Your answer must be every line below, repeated exactly.
>>>>
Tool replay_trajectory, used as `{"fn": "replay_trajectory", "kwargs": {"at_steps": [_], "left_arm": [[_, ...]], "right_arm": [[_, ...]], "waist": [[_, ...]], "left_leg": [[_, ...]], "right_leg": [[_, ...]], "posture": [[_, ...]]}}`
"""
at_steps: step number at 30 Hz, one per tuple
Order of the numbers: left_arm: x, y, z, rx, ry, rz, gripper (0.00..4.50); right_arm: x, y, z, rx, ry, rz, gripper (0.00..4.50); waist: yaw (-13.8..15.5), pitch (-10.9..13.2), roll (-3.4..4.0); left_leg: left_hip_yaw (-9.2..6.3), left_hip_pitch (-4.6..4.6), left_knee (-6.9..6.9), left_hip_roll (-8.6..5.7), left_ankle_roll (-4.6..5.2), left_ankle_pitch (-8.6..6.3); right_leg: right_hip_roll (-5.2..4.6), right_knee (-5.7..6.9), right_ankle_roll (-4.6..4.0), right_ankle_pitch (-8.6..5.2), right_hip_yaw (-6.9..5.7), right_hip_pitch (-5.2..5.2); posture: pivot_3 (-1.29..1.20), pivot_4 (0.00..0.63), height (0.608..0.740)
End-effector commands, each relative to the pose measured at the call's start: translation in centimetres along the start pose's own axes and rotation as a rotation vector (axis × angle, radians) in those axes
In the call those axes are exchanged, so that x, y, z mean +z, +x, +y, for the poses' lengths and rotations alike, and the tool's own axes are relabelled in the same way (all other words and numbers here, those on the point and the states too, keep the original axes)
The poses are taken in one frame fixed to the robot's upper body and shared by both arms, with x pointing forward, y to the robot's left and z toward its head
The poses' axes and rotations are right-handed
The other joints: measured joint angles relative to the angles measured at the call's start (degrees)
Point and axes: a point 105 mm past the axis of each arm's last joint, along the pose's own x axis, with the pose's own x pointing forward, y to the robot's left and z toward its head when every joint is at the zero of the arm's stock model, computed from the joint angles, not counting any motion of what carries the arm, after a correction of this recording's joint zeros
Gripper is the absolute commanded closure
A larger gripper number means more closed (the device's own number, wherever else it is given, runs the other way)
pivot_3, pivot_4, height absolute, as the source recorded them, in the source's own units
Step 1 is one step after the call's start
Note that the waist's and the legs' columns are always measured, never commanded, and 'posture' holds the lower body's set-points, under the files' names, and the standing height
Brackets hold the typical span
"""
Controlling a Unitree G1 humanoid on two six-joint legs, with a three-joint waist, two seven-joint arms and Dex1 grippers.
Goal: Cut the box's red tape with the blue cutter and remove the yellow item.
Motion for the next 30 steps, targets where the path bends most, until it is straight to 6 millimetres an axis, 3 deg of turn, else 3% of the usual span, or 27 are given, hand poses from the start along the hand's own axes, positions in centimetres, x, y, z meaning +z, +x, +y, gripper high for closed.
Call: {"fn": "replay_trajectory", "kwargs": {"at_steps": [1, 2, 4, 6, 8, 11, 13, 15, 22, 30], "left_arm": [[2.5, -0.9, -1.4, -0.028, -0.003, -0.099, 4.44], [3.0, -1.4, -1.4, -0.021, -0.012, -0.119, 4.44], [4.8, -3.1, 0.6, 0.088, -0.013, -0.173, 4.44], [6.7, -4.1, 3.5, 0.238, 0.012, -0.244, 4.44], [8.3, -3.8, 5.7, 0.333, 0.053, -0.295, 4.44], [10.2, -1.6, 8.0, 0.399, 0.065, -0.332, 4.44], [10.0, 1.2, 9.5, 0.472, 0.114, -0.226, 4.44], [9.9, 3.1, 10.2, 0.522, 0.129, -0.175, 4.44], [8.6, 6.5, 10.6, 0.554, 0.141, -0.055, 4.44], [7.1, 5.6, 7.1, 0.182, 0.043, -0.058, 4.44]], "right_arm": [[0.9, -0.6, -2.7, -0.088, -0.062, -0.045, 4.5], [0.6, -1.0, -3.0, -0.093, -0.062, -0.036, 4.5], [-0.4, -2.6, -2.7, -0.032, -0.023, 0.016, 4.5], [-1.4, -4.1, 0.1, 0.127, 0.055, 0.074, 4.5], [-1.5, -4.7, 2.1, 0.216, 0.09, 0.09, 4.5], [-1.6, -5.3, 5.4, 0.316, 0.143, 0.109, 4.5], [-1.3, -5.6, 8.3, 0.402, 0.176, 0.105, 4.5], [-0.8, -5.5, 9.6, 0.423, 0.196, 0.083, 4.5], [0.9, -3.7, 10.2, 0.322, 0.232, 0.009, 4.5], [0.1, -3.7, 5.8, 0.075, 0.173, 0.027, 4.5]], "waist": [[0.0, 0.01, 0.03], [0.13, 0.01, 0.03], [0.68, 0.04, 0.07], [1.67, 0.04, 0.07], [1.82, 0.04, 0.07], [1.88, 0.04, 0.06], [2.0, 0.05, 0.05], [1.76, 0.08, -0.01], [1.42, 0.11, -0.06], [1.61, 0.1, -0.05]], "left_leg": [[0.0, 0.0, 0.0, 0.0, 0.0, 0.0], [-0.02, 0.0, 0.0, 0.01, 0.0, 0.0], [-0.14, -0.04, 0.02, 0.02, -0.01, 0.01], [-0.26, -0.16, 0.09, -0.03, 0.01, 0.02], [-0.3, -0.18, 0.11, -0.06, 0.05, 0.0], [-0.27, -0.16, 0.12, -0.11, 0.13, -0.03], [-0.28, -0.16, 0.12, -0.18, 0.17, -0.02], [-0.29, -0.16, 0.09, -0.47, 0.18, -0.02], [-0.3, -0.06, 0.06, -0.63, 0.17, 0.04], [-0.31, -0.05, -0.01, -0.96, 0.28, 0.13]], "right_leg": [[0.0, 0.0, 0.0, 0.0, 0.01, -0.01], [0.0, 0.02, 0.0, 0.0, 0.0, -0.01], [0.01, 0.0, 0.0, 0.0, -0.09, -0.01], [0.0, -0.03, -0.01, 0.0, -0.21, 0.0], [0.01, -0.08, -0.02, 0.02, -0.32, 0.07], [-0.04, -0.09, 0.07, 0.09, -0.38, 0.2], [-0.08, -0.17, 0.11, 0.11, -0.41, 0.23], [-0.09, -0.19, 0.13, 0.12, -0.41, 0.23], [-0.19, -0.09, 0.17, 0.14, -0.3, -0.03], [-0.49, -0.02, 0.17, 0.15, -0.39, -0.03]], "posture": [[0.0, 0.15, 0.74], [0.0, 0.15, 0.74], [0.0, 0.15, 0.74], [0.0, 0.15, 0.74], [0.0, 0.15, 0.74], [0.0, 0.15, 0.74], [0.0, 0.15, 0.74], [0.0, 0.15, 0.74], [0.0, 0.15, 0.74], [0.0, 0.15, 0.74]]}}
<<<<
● Your response:
Tool replay_trajectory, used as `{"fn": "replay_trajectory", "kwargs": {"at_steps": [_], "left_arm": [[_, ...]], "right_arm": [[_, ...]], "waist": [[_, ...]], "left_leg": [[_, ...]], "right_leg": [[_, ...]], "posture": [[_, ...]]}}`
"""
at_steps: step number at 30 Hz, one per tuple
Order of the numbers: left_arm: x, y, z, rx, ry, rz, gripper (0.00..4.50); right_arm: x, y, z, rx, ry, rz, gripper (0.00..4.50); waist: yaw (-13.8..15.5), pitch (-10.9..13.2), roll (-3.4..4.0); left_leg: left_hip_yaw (-9.2..6.3), left_hip_pitch (-4.6..4.6), left_knee (-6.9..6.9), left_hip_roll (-8.6..5.7), left_ankle_roll (-4.6..5.2), left_ankle_pitch (-8.6..6.3); right_leg: right_hip_roll (-5.2..4.6), right_knee (-5.7..6.9), right_ankle_roll (-4.6..4.0), right_ankle_pitch (-8.6..5.2), right_hip_yaw (-6.9..5.7), right_hip_pitch (-5.2..5.2); posture: pivot_3 (-1.29..1.20), pivot_4 (0.00..0.63), height (0.608..0.740)
End-effector commands, each relative to the pose measured at the call's start: translation in centimetres along the start pose's own axes and rotation as a rotation vector (axis × angle, radians) in those axes
In the call those axes are exchanged, so that x, y, z mean +z, +x, +y, for the poses' lengths and rotations alike, and the tool's own axes are relabelled in the same way (all other words and numbers here, those on the point and the states too, keep the original axes)
The poses are taken in one frame fixed to the robot's upper body and shared by both arms, with x pointing forward, y to the robot's left and z toward its head
The poses' axes and rotations are right-handed
The other joints: measured joint angles relative to the angles measured at the call's start (degrees)
Point and axes: a point 105 mm past the axis of each arm's last joint, along the pose's own x axis, with the pose's own x pointing forward, y to the robot's left and z toward its head when every joint is at the zero of the arm's stock model, computed from the joint angles, not counting any motion of what carries the arm, after a correction of this recording's joint zeros
Gripper is the absolute commanded closure
A larger gripper number means more closed (the device's own number, wherever else it is given, runs the other way)
pivot_3, pivot_4, height absolute, as the source recorded them, in the source's own units
Step 1 is one step after the call's start
Note that the waist's and the legs' columns are always measured, never commanded, and 'posture' holds the lower body's set-points, under the files' names, and the standing height
Brackets hold the typical span
"""
Controlling a Unitree G1 humanoid on two six-joint legs, with a three-joint waist, two seven-joint arms and Dex1 grippers.
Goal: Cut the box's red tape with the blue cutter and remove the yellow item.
Motion for the next 30 steps, targets where the path bends most, until it is straight to 6 millimetres an axis, 3 deg of turn, else 3% of the usual span, or 27 are given, hand poses from the start along the hand's own axes, positions in centimetres, x, y, z meaning +z, +x, +y, gripper high for closed.
Call: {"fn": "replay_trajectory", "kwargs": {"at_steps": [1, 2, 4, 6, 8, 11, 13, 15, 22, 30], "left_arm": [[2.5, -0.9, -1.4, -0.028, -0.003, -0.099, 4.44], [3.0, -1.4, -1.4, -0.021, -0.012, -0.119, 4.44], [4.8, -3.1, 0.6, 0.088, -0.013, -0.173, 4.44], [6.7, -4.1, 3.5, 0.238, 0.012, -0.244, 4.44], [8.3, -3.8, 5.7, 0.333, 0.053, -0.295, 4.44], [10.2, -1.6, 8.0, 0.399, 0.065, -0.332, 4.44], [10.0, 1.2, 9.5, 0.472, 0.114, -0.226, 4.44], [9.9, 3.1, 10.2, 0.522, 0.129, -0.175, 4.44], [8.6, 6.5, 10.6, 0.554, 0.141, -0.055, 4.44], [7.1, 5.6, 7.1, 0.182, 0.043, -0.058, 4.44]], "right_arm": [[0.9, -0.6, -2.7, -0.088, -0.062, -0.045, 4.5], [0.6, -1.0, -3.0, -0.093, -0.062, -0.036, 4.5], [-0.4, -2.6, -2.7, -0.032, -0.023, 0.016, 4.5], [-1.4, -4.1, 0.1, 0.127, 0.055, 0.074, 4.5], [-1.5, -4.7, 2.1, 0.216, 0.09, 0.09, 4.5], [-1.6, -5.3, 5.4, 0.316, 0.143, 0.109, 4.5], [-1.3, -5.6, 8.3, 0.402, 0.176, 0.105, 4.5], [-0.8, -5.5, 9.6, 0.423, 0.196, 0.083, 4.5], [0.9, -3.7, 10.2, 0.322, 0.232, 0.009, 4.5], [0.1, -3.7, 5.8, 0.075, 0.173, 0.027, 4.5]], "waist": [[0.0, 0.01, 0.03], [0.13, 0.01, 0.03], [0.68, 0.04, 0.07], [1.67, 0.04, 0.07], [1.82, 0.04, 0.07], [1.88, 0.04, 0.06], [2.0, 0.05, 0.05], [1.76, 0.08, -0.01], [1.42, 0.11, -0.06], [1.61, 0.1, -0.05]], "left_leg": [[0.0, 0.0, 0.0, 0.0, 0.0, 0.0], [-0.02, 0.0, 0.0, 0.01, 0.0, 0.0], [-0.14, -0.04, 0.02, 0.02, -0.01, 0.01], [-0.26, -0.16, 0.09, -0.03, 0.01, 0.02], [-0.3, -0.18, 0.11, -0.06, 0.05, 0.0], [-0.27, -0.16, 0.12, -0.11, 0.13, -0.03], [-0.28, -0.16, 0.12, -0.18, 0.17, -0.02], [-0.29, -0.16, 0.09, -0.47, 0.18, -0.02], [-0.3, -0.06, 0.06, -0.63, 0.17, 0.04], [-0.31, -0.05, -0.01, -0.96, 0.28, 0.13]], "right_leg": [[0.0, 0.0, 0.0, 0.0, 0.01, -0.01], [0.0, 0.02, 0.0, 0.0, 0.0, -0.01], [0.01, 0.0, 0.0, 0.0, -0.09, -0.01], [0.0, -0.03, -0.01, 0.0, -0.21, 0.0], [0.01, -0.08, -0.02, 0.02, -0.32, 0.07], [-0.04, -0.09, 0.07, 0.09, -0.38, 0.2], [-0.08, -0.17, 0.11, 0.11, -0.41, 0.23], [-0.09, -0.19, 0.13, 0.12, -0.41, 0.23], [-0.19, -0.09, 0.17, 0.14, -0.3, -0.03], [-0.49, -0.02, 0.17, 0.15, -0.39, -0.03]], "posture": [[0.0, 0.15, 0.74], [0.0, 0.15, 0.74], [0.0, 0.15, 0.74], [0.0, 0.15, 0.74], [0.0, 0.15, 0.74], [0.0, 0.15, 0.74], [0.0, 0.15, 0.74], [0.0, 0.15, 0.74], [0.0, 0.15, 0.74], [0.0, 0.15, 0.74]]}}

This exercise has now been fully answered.